### WHAT IS NEEDED
The entries that follow include a run beginning at the line with "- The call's" and ending at the line with "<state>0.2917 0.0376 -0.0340"; restate that run word for word and leave the rest out.

### SOURCE RECORDS
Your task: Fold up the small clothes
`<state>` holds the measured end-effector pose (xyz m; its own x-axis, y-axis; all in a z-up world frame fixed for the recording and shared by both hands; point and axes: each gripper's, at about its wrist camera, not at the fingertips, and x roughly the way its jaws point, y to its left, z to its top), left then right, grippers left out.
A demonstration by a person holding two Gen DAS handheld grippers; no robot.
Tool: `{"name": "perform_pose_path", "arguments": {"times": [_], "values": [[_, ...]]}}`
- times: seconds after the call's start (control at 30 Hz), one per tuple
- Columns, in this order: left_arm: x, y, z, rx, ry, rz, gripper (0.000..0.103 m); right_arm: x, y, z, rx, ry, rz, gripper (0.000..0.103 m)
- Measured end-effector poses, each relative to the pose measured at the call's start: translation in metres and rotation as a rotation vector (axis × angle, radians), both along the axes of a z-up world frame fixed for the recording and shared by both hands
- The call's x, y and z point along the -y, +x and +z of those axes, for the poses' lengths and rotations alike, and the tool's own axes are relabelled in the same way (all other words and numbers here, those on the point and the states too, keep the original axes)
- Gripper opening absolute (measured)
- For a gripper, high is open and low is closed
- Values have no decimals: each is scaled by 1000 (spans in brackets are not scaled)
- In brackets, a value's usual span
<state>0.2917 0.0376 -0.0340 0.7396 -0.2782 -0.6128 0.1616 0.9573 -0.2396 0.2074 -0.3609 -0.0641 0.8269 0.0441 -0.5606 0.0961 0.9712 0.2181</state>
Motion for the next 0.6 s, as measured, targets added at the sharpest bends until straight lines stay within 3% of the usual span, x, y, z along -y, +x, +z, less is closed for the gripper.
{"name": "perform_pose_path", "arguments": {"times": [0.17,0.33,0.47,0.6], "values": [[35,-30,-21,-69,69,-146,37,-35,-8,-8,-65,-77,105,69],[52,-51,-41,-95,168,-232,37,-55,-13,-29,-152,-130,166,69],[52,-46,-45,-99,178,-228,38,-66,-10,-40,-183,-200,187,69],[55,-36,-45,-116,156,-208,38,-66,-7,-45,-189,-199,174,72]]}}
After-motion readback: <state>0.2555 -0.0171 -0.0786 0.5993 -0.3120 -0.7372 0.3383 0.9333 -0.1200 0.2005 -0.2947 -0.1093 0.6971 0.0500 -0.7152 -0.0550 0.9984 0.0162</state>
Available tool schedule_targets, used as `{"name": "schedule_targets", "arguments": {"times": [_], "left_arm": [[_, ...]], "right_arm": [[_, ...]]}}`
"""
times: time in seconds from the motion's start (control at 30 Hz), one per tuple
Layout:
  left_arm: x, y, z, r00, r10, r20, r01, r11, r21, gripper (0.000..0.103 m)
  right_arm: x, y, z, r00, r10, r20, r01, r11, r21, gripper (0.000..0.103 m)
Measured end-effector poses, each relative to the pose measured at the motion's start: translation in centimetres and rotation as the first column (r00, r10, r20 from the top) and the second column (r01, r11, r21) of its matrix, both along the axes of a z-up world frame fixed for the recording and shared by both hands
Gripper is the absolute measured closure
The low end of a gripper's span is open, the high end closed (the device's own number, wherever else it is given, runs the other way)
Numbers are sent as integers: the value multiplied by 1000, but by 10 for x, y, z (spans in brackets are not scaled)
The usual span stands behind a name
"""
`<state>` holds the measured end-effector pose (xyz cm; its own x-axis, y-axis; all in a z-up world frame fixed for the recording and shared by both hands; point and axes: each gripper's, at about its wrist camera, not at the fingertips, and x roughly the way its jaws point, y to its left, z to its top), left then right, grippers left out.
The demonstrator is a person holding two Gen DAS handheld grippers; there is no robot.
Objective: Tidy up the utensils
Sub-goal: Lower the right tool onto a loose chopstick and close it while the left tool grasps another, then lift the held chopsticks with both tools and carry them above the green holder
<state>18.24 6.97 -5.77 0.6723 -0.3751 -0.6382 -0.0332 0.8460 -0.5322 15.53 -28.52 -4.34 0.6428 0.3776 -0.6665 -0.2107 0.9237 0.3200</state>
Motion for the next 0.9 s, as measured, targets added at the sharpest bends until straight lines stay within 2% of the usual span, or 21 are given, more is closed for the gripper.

### ANSWER TO THIS PROBLEM
- The call's x, y and z point along the -y, +x and +z of those axes, for the poses' lengths and rotations alike, and the tool's own axes are relabelled in the same way (all other words and numbers here, those on the point and the states too, keep the original axes)
- Gripper opening absolute (measured)
- For a gripper, high is open and low is closed
- Values have no decimals: each is scaled by 1000 (spans in brackets are not scaled)
- In brackets, a value's usual span
<state>0.2917 0.0376 -0.0340 0.7396 -0.2782 -0.6128 0.1616 0.9573 -0.2396 0.2074 -0.3609 -0.0641 0.8269 0.0441 -0.5606 0.0961 0.9712 0.2181</state>

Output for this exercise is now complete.